Earth is alive. Standing quietly outside at four o'clock in the morning in the isolation the ranch offers you can feel the earth's pulse and hear her breath. The wind sails over the dry grass in the field producing a long sigh. Up in the spindly branches of leafless mesquites the same wind makes the old trees sound as though they're conversing in loud whispers. At that hour the air pushes along like a stream rinsing away contaminants from the previous day's experience. Whether by choice or circumstance, those in this part of the country willing to stand alone outside at this early hour in mid December wearing little but a T-shirt and jeans, the blessing is small but lasting. It is unfortunate that not all the peoples of the world can experience this time alone with the earth. Many lack time or opportunity. Oddly, day-to-day living often separates us from experiencing the earth.

To the north the lights of Benavides appear ghostly, glowing low on the horizon. They hug the line separating the night sky from the dark shadow that is the land. The glow illuminates the heavy clouds that float past above the sleeping town.
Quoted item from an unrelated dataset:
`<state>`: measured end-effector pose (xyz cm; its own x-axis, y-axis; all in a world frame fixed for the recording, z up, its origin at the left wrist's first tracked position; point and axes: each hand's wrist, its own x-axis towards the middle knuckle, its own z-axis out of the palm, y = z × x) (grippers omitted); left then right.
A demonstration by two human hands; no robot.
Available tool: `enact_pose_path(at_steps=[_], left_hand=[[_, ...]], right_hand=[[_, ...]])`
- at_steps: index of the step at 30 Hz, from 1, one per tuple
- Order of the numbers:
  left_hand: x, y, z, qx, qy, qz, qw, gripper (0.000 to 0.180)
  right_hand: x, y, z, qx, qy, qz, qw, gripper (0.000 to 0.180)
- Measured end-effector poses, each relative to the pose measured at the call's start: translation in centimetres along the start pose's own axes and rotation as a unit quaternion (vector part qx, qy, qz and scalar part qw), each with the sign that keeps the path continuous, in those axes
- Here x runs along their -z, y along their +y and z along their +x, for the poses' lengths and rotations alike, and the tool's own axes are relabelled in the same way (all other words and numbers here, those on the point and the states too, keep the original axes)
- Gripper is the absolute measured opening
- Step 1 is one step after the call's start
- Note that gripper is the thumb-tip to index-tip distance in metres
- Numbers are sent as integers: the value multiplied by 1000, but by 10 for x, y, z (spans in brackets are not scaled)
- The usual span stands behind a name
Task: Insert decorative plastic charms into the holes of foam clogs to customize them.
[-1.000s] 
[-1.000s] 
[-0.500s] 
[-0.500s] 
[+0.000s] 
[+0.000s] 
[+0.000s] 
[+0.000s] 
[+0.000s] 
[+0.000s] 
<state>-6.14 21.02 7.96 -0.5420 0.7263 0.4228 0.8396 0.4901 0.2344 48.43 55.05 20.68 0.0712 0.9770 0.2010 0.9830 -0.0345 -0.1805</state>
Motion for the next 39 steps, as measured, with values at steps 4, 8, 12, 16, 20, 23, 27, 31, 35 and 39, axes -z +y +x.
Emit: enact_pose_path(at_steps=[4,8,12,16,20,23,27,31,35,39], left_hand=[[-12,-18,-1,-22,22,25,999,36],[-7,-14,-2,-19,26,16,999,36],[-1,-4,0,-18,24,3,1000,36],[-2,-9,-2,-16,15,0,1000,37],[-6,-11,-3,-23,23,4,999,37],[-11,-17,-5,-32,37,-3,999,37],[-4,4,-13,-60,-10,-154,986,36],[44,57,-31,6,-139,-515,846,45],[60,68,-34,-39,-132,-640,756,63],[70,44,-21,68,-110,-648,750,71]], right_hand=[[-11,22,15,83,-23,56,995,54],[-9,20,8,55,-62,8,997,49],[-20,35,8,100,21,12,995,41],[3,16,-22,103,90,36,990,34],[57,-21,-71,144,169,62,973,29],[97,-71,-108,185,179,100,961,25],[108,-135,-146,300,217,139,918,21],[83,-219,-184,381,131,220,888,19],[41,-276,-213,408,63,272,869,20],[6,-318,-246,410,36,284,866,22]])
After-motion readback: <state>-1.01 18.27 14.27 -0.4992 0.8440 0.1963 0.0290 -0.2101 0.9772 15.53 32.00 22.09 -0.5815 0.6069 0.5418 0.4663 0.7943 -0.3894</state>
It's odd how a person can feel both large and small at the same time when it's just him and God standing side-by-side at four o'clock in the morning on the good earth.

Friday, December 19, 2008

Back in the Saddle

It was an odd sensation to climb back into the cab of my Toyota Tundra after four months. The vehicle felt as huge as a cross-country tractor-trailer rig. After a few minutes behind the wheel in traffic the unfamiliar feeling left. Once again the truck felt like a familiar pair of gloves. The truck and I operated as one, and together we were one with the road.

The freedom and accessibility that personal transportation offers cannot be beat. Better still, the truck's tank was filled today with 1985 gasoline prices. This is totally amazing and this unbelievable drop in fuel costs was totally and completely unforeseen by the so called "experts" in the news media. There was alarming talk of eight to ten dollar a gallon gasoline by year's end. The "experts" can't predict squat.

Thursday, December 18, 2008

The Old Life

A friend asked what would I blog about now that the life I had known in Japan was no more. Life is just life, whether it is in beautiful Japan or in slightly weathered South Texas. I'll blog about the new old life here is what I told my friend. Day-to-day existence can be interesting on any point of the globe.

The first morning back in the good ol' USA I found the sensation of walking on bare ground to be something new again. Months of walking outdoors on only paved streets, sidewalks, or manicured lawns had made the sensation of walking on caliche and bare dirt surfaces feel odd below the soles of my shoes.

The eyes had to be retrained to recognize common folk around here. The fact that I am not a physically attractive man does not escape me. Avoiding mirrors is a big help. It was all too apparent that in Japan I was at least twenty pounds overweight. On the street, trains, stores, restaurants, etc., I looked like a physical freak among the slim, trim, and well-dressed Japanese population. Theirs must be the healthiest diet on the planet. Back in the States we would do better to serve ourselves smaller portions at meal time and limit our visits to the drive-thru at McDonalds. The throngs of large Americans in line a customs at DFW put it in perspective. On the whole we are a physically large people. That's not good.

Tuesday, December 16, 2008

Mi Tierra

Thomas Wolfe declared 'you can't go home again'. Apparently, in his brief life he never had a passing conversation con un Mexicano, because we do go home again, and often. Circumstances, such as they were recently, set me back down in my South Texas roots after spending four months in Yokosuka, Japan. I am not going back there. That is not to say that the time spent in Japan was not filled with days of fun and discovery. They were. If there were two of me, one of us would return in a heartbeat. You would, too. Today I slip back into a familiar world where the comfort and love of family and good friends is only a short drive away, not separated by a vast ocean. Regreso a mi tierra.